Greece’s geostrategic position is a major issue. It is in the interest of the EU to support it facing Erdogan. However, as the Defense Advisor to the Greek Prime Minister, Kyriákos Mitsotakis, says: “When a country commits its entire fleet, defying the norms of international law, it is because it intends to go all the way”.

Emmanuel Macron is right to declare that Erdogan “pursues an expansionist policy that mixes nationalism and Islamism that is not compatible with European interests and is a destabilising factor”, while specifying that he is not in favour of escalation but does not believe in “impotent diplomacy”.

When he talks about “impotent diplomacy”, Macron refers indirectly to that of Angela Merkel. For the Chancellor, relations with Turkey are of prime importance, not only because of the importance of the presence of three million Turks on German soil, but also because Turkey is the key country in the migratory dossier which, it should be repeated, Erdogan uses as a weapon for blackmailing the European Union.

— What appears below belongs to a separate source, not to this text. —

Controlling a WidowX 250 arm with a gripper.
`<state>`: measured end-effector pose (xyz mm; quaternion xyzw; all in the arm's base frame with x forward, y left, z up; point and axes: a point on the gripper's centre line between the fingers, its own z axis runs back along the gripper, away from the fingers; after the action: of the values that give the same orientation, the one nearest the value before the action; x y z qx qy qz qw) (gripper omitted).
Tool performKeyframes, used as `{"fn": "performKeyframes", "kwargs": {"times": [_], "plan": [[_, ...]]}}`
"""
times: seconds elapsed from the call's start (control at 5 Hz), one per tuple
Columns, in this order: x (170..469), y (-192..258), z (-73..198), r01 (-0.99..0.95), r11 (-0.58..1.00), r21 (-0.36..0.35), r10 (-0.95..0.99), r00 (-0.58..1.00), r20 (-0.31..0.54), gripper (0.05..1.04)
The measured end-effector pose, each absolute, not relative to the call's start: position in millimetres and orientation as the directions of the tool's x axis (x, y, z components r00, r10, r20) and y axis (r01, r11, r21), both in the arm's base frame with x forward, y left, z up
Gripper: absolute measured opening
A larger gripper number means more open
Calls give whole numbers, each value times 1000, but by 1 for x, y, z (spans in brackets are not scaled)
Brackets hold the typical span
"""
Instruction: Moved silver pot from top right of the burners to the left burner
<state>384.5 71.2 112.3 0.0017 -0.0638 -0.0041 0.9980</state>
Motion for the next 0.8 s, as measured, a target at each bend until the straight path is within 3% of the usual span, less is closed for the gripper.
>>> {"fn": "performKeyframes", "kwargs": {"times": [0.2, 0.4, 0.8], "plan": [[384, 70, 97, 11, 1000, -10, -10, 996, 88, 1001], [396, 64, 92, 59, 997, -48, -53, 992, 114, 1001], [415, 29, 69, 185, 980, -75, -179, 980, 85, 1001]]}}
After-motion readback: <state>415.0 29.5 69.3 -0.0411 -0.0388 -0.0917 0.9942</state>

Outwitting Erdogan will be difficult, because Europeans are divided. Emmanuel Macron has the merit of standing firm against Erdogan. He plays the role of the European policeman, not only in the Sahel against the Jihadists, but now in the Eastern Mediterranean as well, against the Turks and Erdogan. It is high time Angela Merkel understood that Erdogan cannot be allowed to indulge in a policy of fait accompli in the Mediterranean.

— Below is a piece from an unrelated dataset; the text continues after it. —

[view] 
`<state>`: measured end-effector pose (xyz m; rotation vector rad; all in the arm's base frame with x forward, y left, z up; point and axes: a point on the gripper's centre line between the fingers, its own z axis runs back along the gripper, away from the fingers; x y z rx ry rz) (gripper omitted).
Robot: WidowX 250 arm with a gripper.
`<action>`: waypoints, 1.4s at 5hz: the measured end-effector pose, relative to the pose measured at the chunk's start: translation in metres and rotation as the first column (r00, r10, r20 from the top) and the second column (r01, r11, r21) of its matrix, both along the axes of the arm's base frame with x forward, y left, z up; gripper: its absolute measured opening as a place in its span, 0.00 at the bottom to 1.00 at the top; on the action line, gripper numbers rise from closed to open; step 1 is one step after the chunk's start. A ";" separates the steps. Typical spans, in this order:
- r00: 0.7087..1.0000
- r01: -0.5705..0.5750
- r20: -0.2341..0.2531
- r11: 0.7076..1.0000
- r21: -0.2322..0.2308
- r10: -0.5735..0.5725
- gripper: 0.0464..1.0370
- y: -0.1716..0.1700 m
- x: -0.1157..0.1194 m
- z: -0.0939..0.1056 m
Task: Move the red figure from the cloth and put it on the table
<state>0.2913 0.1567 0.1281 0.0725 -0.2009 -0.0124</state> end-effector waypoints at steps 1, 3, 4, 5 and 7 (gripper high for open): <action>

Erdogan, like his friends Putin and Xi Jinping, understands only the balance of power. In this respect, I fully agree with the analysis of the historian and theologian Jean-François Colosimo: We cannot allow the borders in the Levant to be transgressed and the European Union to be attacked at its borders […] Any peace that we think we can buy from a warmonger has the price of its overbidding […]. The chancelleries and the European Commission may well protest against the law, but Europe, like the great Rome, will end up paying a new price for force, and the ransom will inevitably be higher!

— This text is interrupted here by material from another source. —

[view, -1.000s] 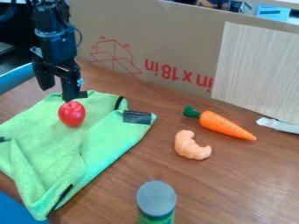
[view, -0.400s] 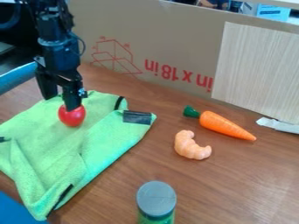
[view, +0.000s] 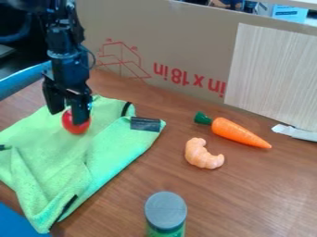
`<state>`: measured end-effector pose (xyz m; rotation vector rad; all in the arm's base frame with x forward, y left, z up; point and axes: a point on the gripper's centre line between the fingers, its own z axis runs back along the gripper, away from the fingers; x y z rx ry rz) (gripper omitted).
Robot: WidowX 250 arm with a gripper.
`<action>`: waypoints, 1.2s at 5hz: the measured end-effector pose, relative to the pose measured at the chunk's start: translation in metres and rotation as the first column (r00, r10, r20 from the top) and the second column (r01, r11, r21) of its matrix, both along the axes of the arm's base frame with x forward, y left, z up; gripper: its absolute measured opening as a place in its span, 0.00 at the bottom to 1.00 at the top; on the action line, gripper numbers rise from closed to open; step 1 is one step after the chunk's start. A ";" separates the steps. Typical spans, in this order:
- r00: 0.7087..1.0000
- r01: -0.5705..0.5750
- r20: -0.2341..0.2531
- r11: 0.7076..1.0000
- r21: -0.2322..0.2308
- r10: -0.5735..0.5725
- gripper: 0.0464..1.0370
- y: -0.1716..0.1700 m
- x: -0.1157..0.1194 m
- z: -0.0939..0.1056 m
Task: Move the red figure from the cloth and put it on the table
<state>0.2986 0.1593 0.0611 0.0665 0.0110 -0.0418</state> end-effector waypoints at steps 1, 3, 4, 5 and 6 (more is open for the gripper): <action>1.000 -0.009 0.000 1.000 -0.001 0.009 0.68 0.001 0.003 0.002; 0.998 -0.063 0.020 0.998 -0.006 0.063 0.24 0.006 0.019 0.007; 0.998 -0.070 0.011 0.998 -0.008 0.070 0.06 0.007 0.020 0.008; 0.998 -0.070 0.000 0.997 -0.013 0.070 0.00 0.007 0.020 0.009; 0.998 -0.068 -0.009 0.997 -0.021 0.068 0.02 0.008 0.019 0.009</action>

For years, European capitals have struggled to react to the multiple provocations and authoritarian abuses of Ankara, from repeated human rights violations to the lasting partition of Cyprus, including Erdogan’s entry into the Balkans. , its interventionism in Syria, Libya and quite recently in Nagorno-Karabakh, its instrumentalisation of jihadist mercenaries and its complicity with Daesh. Without forgetting his shift into the Russian military fold and his connections with the fundamentalist International of the Muslim Brotherhood…

It is time for this to stop. Europe must come out of its silence, because the hour of awakening has come!

* International policy expert and diplomatic consultant.